The purpose of the present study was to find reliable non-invasive methods for imaging salivary glands and diagnosing primary Sjögren’s syndrome (SS) and to evaluate autonomic function and central nervous system (CNS) disorders in patients with primary SS. The patient population consisted of consecutive patients with primary SS, who fulfilled the International classification criteria for primary SS, from the Division of Rheumatology, Department of Internal Medicine in Oulu University Hospital.

Magnetic resonance (MR) imaging and MR sialography of parotid glands were performed on 27 patients and 7 healthy controls and ultrasonography (US) of major salivary glands on 27 patients, 27 healthy controls, and 27 symptomatic controls with sicca symptoms or salivary gland swellings without SS. MR imaging and US showed heterogeneous parenchyma or adipose degeneration of the gland in 81% and 78% of patients, respectively. MR sialography showed ductal system changes, narrowings and dilatations, or cavities in 96% of patients. One healthy control and 2 symptomatic controls had abnormal findings of parotid or submandibular glands on US. Other controls had normal findings.

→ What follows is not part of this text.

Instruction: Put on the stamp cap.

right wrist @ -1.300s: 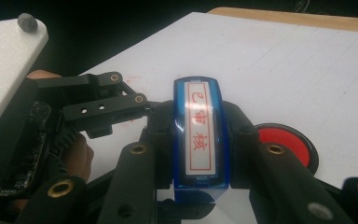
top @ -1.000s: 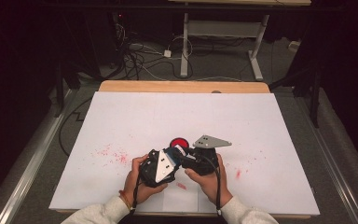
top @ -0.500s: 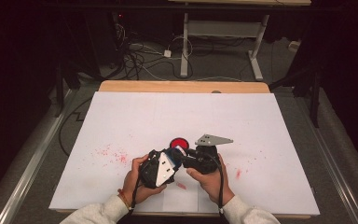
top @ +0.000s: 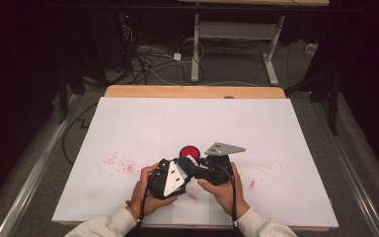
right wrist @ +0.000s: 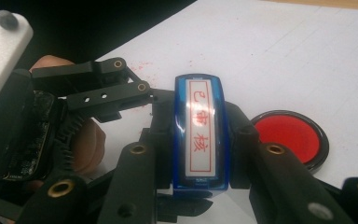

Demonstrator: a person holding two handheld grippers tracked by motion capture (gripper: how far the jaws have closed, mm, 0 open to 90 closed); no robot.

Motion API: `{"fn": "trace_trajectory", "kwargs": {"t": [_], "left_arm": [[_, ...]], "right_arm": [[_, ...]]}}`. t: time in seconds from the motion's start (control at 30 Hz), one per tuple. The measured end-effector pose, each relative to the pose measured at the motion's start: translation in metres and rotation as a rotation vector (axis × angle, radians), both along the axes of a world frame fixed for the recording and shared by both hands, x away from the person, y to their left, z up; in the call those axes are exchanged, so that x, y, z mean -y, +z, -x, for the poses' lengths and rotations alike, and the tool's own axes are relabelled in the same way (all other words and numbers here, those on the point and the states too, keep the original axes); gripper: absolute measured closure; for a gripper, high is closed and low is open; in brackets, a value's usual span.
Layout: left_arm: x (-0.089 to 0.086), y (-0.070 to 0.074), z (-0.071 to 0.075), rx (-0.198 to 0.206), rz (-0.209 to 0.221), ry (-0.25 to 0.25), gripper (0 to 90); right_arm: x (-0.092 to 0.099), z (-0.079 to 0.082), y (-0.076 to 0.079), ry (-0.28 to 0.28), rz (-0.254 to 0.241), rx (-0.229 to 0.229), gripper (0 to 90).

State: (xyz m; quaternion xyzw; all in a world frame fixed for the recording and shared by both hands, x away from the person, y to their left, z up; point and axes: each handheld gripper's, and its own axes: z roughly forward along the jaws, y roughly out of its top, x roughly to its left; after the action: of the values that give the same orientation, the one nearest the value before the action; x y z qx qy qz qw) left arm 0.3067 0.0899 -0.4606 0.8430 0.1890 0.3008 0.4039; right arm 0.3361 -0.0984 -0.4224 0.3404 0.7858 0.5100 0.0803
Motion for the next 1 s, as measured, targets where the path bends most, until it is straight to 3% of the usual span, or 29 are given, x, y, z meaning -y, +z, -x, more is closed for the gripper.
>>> {"fn": "trace_trajectory", "kwargs": {"t": [0.17, 0.47, 0.63, 0.87, 1.0], "left_arm": [[-0.002, -0.001, -0.003, -0.022, 0.03, -0.006, 36.1], [-0.006, -0.004, -0.01, -0.096, 0.07, 0.0, 27.7], [-0.008, -0.005, -0.013, -0.096, 0.069, 0.037, 24.2], [-0.012, -0.003, -0.015, -0.107, 0.07, 0.03, 23.2], [-0.015, -0.002, -0.015, -0.107, 0.059, 0.021, 22.0]], "right_arm": [[-0.001, 0.002, 0.001, 0.003, 0.016, 0.018, 69.6], [0.002, 0.001, 0.003, -0.009, 0.005, 0.024, 69.5], [0.005, 0.001, 0.005, -0.016, 0.005, 0.032, 69.4], [0.009, 0.002, 0.008, -0.024, 0.016, 0.049, 69.4], [0.011, 0.002, 0.01, -0.022, 0.045, 0.073, 69.4]]}}
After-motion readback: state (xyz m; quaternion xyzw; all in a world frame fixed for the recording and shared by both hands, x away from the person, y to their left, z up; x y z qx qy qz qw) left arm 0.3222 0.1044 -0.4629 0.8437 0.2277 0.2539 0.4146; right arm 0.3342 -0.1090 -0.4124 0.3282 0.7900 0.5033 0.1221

The diagnostic specificity of US was 94%. Parenchymal structural changes on MR imaging and US were associated with anti-Ro/SSA positivity and weakly with the focus score index, but not with salivary or tear secretion, age, disease duration, or features of systemic activity of the disease, such as hypergammaglobulinemia or systemic complications.

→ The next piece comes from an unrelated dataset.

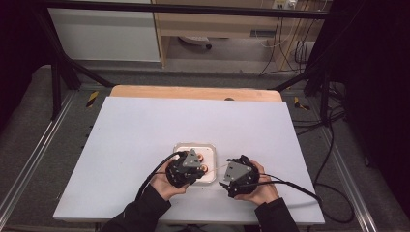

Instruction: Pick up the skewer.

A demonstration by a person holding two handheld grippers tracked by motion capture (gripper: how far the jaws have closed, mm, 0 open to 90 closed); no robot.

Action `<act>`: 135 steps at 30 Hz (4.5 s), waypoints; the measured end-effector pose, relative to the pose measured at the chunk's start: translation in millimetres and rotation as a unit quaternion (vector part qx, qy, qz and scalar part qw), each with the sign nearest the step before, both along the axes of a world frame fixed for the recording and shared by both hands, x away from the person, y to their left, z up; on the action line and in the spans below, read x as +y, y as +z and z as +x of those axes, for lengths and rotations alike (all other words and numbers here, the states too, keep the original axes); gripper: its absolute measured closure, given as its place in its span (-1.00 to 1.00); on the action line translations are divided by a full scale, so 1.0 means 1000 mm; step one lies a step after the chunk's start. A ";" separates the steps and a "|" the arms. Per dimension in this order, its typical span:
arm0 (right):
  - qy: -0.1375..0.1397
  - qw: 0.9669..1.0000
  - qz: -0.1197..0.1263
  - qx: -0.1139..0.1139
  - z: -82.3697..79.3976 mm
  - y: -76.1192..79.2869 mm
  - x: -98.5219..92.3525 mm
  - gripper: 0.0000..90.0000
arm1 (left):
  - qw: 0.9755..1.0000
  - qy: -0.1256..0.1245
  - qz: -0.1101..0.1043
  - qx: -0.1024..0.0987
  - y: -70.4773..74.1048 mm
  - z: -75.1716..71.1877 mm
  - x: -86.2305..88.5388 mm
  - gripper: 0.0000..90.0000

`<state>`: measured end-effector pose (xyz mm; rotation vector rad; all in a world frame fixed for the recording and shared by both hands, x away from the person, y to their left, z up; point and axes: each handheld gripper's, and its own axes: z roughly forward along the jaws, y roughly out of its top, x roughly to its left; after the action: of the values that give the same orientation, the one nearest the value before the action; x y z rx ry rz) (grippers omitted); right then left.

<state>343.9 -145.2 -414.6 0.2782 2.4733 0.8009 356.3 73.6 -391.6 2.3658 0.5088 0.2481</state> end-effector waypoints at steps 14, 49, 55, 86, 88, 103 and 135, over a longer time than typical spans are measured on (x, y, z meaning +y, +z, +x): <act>0.078 0.993 -0.067 -0.056 -0.004 -0.007 0.001 0.09 | 0.999 -0.032 0.021 0.005 -0.002 -0.004 -0.024 0.96; 0.172 0.963 -0.180 -0.107 -0.013 -0.017 0.001 0.98 | 0.998 -0.050 0.029 0.022 -0.010 -0.006 -0.033 0.96; 0.170 0.956 -0.206 -0.120 -0.014 -0.015 0.002 0.98 | 0.997 -0.047 0.049 0.045 -0.005 -0.001 -0.030 0.83; 0.148 0.947 -0.247 -0.142 -0.014 0.000 0.020 0.50 | 0.992 -0.019 0.114 0.056 -0.010 0.001 -0.034 0.97; 0.119 0.964 -0.204 -0.122 -0.011 0.001 0.018 0.33 | 0.993 -0.007 0.105 0.047 -0.010 0.000 -0.027 0.97; -0.093 0.993 0.034 0.057 0.013 -0.002 -0.028 -0.32 | 0.997 0.047 0.050 0.033 -0.015 -0.006 0.031 0.97; -0.197 0.945 0.157 0.209 0.029 0.008 -0.017 -0.94 | 0.984 0.162 -0.068 -0.007 -0.036 -0.031 0.111 0.96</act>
<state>373.0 -162.5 -406.5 1.1246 2.5189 1.0366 325.7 184.5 -428.0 2.1409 0.8765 0.3636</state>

A comprehensive package of cardiovascular tests, including 24-hour heart rate variability, baroreflex sensitivity test with phenylephrine, Valsalva manoeuvre, deep breathing tests, and active orthostatic test, were conducted on 30 patients and 30 healthy, age and sex-matched, randomly selected population-based controls. No signs of autonomic dysfunction were found in patients compared to controls in any of the tests. The test results were not associated with saliva or tear secretion, age, disease duration, or clinical features of systemic activity of the disease.

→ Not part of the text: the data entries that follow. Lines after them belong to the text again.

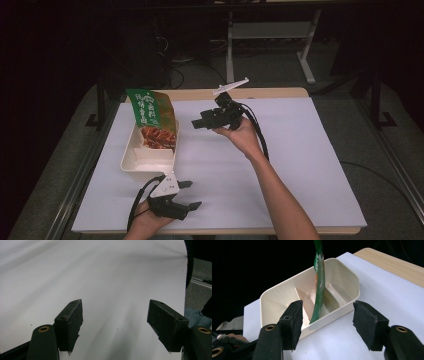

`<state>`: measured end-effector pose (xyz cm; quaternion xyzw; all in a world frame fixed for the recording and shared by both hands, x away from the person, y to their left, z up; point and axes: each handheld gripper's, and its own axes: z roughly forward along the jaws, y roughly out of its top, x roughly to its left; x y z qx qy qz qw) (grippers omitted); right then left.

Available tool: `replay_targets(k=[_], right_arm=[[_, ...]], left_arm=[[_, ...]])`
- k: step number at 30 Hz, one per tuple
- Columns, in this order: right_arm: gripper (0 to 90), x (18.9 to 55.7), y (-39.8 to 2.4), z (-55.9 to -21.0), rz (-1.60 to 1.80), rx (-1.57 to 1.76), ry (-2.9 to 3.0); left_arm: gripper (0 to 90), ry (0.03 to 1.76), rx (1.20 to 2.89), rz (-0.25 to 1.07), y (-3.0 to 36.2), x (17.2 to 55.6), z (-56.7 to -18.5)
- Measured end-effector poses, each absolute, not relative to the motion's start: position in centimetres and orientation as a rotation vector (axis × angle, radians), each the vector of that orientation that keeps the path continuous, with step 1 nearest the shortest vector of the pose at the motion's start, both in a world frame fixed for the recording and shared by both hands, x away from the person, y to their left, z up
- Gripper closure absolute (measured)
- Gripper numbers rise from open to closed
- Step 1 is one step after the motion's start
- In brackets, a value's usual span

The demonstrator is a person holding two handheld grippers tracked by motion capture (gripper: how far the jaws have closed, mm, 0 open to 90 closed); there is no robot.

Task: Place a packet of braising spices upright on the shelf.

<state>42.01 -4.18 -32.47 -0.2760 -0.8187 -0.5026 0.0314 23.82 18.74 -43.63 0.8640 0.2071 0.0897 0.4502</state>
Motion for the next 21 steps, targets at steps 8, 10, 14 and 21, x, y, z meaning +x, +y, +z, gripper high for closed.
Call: replay_targets(k=[8, 10, 14, 21], right_arm=[[39.1, 41.4, -5.6, -32.9, -1.547, -0.864, -2.508], [39.1, 41.3, -5.8, -32.9, -1.543, -0.865, -2.514], [38.1, 41.0, -6.6, -33.0, -1.542, -0.875, -2.506], [37.5, 40.4, -7.9, -33.6, -1.534, -0.889, -2.505]], left_arm=[[27.8, 0.510, 2.138, 0.216, 18.6, 23.8, -43.7], [27.8, 0.511, 2.137, 0.216, 18.6, 23.8, -43.7], [27.6, 0.516, 2.135, 0.211, 18.7, 23.9, -43.7], [27.3, 0.522, 2.127, 0.205, 18.7, 23.9, -43.7]])
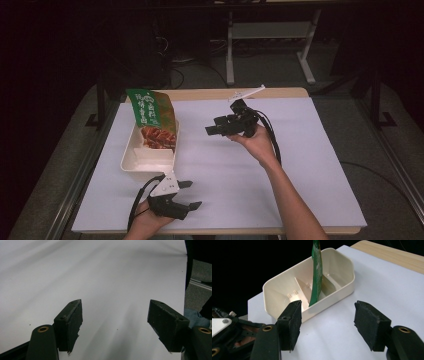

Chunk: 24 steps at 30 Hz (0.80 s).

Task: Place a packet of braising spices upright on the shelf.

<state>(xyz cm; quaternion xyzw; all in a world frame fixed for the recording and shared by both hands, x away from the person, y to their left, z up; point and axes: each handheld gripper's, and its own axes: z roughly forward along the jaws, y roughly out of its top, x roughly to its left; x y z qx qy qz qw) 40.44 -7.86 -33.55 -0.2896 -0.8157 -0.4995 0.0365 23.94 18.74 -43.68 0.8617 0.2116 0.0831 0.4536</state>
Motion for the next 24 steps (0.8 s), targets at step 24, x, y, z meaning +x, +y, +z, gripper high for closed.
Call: replay_targets(k=[24], right_arm=[[35.5, 37.1, -13.8, -35.4, -1.529, -0.972, -2.485]], left_arm=[[26.6, 0.529, 2.133, 0.186, 18.5, 24.1, -44.0]])
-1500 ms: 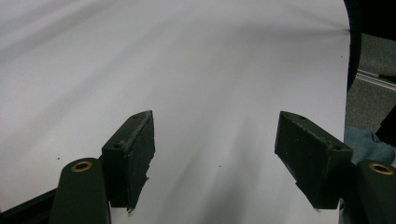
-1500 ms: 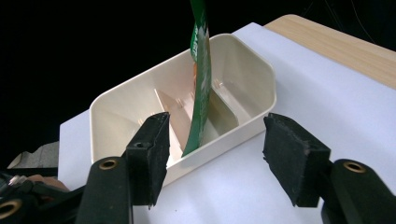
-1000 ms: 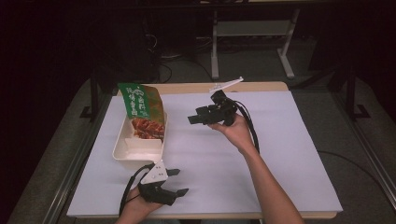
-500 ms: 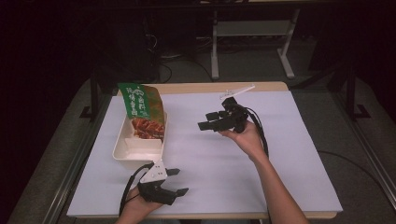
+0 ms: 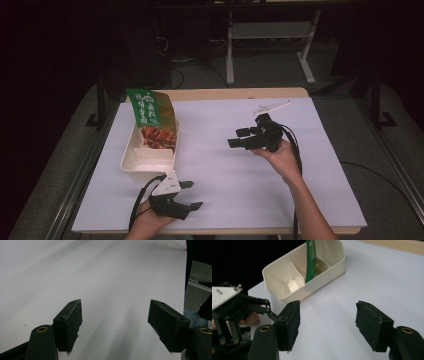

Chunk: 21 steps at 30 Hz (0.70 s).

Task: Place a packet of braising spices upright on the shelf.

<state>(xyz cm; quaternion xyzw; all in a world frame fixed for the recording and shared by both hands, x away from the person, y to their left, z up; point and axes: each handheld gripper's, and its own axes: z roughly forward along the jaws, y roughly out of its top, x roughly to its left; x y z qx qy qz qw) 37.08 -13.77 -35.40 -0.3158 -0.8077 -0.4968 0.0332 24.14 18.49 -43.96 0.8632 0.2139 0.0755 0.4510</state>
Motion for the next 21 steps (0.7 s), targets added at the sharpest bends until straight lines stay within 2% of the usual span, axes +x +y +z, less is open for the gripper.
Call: replay_targets(k=[21], right_arm=[[34.3, 33.6, -17.7, -37.9, -1.503, -1.024, -2.491]], left_arm=[[25.8, 0.546, 2.121, 0.174, 18.7, 24.3, -44.1]])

A case of severe inflammatory CNS disease associated with primary SS was described, and an investigation of the relevant literature was made. Though inflammatory CNS disease is a possible complication of primary SS, there is no consensus regarding its prevalence or significance in the literature. Diagnostics and treatment are empiric.

In conclusion, MR imaging, MR sialography, and US yield such a definitive picture of the glandular changes in primary SS that they are promising alternatives for invasive examinations in the diagnostics of primary SS. Comprehensive cardiovascular tests revealed no signs of autonomic dysfunction in patients with primary SS compared to general population.